• [Goal of the exercise]
Where a line below carries the word "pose", include it in the count, then give the count alone.

Items listed in a dataset:
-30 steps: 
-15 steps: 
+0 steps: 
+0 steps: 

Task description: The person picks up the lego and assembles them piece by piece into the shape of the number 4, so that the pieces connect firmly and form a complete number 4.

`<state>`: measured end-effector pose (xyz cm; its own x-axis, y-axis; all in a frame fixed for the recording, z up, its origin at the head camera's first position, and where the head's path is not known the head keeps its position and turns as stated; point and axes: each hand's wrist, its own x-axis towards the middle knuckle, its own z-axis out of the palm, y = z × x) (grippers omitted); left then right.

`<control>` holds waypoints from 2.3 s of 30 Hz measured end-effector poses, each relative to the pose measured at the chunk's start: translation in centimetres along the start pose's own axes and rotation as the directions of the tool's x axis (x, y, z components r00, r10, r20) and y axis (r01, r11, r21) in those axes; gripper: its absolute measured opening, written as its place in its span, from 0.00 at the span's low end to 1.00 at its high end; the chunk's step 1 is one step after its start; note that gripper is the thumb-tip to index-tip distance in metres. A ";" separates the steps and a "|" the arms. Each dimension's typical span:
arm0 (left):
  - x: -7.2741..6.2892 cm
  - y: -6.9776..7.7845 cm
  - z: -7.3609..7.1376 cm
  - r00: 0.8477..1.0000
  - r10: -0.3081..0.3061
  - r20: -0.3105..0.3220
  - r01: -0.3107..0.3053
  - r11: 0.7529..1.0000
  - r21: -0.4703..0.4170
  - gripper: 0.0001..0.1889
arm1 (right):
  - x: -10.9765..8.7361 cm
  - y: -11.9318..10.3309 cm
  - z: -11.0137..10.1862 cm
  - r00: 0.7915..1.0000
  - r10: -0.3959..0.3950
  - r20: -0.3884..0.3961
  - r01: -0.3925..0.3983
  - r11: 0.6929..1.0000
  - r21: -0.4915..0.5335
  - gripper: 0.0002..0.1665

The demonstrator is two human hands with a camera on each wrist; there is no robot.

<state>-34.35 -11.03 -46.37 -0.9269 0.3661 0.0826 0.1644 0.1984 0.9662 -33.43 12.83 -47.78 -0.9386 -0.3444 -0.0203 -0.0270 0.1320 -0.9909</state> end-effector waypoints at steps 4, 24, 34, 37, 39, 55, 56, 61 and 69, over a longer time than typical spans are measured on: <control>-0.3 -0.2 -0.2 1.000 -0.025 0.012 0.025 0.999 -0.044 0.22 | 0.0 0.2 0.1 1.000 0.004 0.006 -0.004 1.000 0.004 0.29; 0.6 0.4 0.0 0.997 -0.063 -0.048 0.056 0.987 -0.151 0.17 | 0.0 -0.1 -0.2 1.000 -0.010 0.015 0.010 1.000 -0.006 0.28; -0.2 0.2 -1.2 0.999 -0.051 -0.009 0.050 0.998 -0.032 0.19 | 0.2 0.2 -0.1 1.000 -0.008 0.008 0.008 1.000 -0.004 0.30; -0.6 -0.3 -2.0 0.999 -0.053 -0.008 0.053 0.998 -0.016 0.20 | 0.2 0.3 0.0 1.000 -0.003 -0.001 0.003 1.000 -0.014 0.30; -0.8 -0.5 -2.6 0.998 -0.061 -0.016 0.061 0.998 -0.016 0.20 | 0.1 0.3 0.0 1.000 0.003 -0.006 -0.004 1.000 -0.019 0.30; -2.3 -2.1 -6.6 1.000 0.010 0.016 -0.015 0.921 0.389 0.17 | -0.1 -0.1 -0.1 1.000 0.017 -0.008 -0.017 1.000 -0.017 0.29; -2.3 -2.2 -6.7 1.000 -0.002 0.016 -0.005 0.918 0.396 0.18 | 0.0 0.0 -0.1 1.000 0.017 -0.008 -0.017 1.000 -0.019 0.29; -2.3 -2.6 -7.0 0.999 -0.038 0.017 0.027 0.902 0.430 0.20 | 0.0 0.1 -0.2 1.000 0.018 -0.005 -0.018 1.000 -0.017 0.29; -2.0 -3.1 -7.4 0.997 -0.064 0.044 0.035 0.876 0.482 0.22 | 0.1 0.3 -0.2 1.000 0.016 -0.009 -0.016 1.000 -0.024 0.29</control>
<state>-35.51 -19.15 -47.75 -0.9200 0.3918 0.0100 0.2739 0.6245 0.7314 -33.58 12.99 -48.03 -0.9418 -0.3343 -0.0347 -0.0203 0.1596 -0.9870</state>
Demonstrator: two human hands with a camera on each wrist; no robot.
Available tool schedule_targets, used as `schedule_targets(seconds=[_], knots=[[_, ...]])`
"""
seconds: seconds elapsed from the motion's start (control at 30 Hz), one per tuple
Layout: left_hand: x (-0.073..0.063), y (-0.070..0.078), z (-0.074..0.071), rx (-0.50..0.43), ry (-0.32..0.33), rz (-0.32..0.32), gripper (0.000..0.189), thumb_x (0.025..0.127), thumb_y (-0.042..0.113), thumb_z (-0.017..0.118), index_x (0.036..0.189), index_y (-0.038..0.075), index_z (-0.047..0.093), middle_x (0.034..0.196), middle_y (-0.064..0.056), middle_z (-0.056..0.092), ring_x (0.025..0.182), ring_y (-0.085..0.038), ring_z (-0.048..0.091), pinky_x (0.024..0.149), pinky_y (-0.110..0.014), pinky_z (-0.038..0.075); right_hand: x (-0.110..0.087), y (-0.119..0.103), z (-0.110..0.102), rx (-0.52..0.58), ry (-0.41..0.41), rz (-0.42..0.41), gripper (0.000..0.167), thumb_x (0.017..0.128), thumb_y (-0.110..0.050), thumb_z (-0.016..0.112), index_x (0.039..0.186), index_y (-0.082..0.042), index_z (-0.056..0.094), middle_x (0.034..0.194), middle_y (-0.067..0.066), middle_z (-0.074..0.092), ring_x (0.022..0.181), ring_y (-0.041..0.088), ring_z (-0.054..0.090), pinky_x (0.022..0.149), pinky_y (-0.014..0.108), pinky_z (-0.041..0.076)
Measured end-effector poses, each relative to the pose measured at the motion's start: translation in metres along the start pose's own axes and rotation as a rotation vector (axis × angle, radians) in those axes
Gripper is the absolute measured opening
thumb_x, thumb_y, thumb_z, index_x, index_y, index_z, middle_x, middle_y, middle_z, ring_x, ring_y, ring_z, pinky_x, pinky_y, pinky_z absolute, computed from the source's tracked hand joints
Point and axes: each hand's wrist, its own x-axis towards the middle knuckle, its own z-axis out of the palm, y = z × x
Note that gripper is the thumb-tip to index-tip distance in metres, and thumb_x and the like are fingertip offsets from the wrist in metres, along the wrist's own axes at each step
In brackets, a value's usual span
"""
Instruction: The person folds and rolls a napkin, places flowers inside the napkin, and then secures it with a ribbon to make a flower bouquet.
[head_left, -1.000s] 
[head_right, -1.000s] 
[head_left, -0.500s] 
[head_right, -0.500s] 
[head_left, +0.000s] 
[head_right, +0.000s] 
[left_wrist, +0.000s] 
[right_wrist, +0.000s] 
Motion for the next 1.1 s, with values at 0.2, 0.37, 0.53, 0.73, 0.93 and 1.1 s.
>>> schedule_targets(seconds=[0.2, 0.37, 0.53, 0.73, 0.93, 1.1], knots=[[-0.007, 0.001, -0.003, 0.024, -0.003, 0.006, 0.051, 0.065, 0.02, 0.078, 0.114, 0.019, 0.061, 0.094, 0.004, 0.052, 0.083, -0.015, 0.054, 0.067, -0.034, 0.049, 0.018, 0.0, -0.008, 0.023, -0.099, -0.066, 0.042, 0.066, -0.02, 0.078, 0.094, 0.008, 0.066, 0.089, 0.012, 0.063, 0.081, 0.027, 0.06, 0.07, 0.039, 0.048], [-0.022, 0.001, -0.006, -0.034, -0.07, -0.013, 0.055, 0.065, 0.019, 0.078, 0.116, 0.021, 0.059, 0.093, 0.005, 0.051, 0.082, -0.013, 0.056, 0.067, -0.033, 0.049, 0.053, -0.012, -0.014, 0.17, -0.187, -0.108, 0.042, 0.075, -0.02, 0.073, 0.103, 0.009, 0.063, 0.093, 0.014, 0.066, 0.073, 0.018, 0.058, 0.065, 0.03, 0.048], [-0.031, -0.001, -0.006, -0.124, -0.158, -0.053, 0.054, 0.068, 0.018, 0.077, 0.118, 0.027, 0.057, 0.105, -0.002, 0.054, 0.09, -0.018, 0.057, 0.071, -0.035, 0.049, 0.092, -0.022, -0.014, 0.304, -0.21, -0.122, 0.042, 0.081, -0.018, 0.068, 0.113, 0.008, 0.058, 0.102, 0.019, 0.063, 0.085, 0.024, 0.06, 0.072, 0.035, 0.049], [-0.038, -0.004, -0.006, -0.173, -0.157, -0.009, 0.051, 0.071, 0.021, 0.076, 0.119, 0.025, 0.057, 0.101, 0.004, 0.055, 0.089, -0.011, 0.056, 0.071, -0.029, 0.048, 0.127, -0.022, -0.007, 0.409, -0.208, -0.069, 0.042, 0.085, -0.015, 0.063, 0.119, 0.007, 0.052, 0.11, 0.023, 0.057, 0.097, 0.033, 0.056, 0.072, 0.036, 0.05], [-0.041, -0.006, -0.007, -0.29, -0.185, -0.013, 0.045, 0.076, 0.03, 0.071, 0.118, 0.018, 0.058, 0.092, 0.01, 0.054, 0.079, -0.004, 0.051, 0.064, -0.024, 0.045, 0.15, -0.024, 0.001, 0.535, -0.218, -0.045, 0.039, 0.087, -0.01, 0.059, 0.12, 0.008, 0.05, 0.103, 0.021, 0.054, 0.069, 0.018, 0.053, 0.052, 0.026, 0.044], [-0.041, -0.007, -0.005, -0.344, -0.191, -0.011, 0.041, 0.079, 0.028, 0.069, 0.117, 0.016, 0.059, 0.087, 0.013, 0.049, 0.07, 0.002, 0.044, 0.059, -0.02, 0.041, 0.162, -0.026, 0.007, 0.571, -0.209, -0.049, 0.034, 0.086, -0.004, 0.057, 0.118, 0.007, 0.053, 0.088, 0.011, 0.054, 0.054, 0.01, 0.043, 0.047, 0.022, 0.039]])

• [Result]
3